» **What is being asked**:
Beneath this task is a listing; tally its lines that contain "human" and give only the total.

» **Extracted entries**:
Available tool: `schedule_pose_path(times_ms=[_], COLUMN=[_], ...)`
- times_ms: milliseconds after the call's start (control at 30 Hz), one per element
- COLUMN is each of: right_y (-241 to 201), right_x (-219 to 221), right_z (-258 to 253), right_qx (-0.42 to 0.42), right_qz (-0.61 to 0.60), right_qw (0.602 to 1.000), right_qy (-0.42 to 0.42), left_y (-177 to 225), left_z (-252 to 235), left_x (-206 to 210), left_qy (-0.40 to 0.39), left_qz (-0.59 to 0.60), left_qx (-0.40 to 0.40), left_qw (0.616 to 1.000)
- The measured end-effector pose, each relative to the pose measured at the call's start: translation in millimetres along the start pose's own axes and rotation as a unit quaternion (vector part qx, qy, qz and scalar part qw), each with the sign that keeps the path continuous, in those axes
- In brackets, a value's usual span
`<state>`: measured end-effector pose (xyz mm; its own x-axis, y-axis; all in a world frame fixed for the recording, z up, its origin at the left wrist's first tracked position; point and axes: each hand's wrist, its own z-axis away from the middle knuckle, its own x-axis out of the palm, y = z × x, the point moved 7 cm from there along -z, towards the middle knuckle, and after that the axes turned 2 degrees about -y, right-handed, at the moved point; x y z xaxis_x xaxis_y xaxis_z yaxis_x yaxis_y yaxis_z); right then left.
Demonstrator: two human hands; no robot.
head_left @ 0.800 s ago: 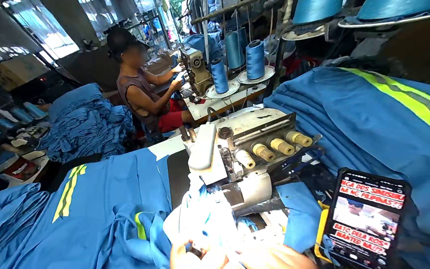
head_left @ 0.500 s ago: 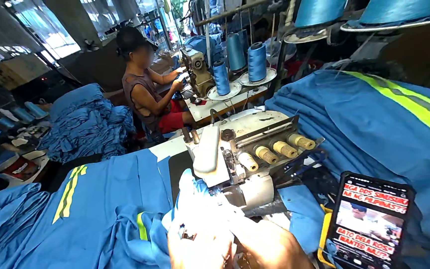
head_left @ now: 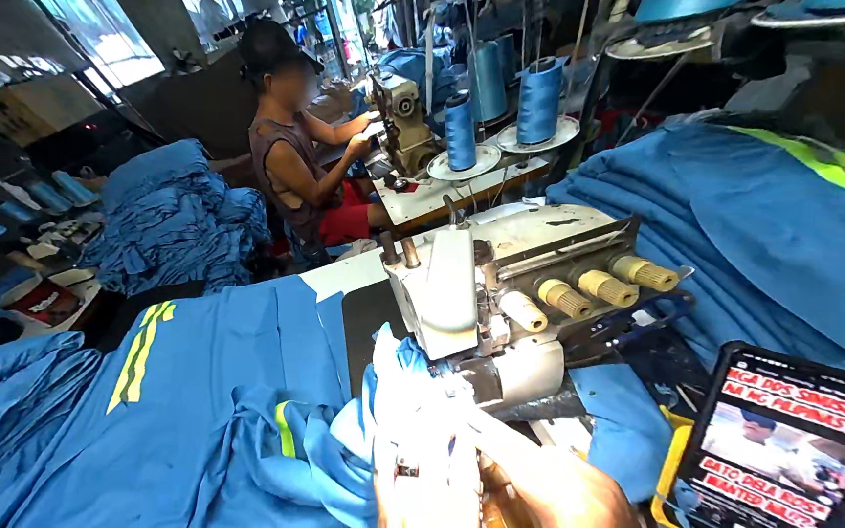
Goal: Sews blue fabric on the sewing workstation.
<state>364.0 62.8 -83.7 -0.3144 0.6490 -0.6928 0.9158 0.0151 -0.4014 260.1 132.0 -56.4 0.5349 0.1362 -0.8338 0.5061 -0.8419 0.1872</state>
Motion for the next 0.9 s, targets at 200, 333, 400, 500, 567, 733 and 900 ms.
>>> schedule_pose_path(times_ms=[200, 333, 400, 500, 567, 733, 900], right_y=[3.2, 4.2, 4.7, 3.2, 0.9, -14.6, -38.2], right_x=[4.1, 7.5, 7.8, 5.0, 2.3, 2.0, 26.4], right_z=[4.8, 8.2, 8.9, 8.2, 4.5, -7.5, -10.2], right_qx=[-0.006, -0.001, 0.006, 0.013, 0.018, 0.001, -0.022], right_qz=[0.013, 0.005, -0.001, -0.001, -0.008, -0.039, -0.140], right_qw=[1.000, 1.000, 1.000, 1.000, 1.000, 0.999, 0.990], right_qy=[0.016, 0.012, 0.018, 0.019, -0.002, 0.031, 0.001], left_y=[-19.9, -40.3, -60.3, -92.0, -102.9, -83.3, -51.8], left_z=[-14.4, -45.0, -57.3, -52.9, -32.3, 25.3, 52.1], left_x=[6.3, 19.2, 20.9, 9.9, -7.6, -43.9, -53.7], left_qy=[0.021, 0.061, 0.059, 0.088, 0.157, 0.171, 0.186], left_qz=[0.026, 0.035, 0.067, 0.046, 0.030, 0.104, 0.097], left_qx=[-0.032, -0.068, -0.099, -0.101, -0.080, -0.039, 0.006], left_qw=[0.999, 0.995, 0.991, 0.990, 0.984, 0.979, 0.978])
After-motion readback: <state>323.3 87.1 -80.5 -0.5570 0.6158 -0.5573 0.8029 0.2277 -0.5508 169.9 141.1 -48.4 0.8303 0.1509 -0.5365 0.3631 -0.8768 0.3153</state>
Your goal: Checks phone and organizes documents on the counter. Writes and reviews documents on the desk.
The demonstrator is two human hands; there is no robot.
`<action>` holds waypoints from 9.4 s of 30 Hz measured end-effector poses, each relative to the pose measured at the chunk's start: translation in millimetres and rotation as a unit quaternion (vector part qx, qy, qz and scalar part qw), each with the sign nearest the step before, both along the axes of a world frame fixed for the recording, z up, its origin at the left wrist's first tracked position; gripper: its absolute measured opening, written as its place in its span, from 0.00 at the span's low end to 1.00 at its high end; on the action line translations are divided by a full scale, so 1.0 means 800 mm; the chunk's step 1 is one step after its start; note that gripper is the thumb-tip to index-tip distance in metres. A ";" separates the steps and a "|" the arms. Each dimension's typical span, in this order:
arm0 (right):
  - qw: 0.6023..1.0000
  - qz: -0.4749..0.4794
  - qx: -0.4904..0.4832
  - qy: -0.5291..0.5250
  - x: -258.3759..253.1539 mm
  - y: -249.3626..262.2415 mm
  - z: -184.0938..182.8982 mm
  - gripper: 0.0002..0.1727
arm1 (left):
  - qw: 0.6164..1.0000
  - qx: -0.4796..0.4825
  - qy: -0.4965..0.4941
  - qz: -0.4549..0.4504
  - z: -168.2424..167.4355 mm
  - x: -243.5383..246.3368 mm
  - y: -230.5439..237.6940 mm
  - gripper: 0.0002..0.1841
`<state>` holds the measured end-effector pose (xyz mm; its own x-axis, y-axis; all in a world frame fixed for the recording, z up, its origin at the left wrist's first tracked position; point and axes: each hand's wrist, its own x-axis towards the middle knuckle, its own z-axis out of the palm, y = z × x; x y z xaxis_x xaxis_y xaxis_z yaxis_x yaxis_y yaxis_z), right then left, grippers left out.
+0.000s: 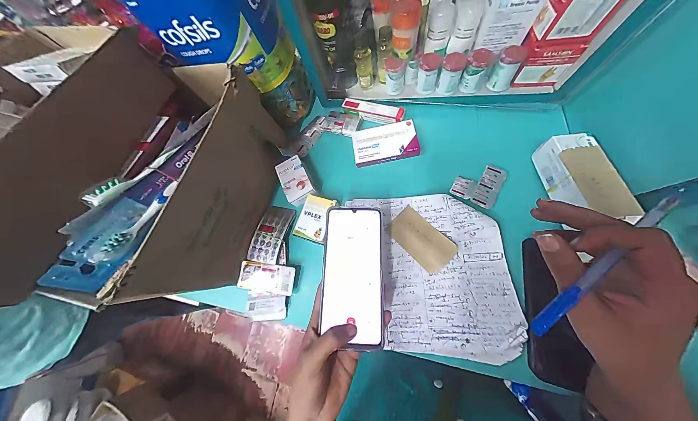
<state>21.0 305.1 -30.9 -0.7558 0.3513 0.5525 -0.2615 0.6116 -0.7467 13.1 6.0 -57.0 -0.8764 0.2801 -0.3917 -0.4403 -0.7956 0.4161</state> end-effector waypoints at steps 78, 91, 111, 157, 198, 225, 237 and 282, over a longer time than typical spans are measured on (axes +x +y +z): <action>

» **Reply**:
2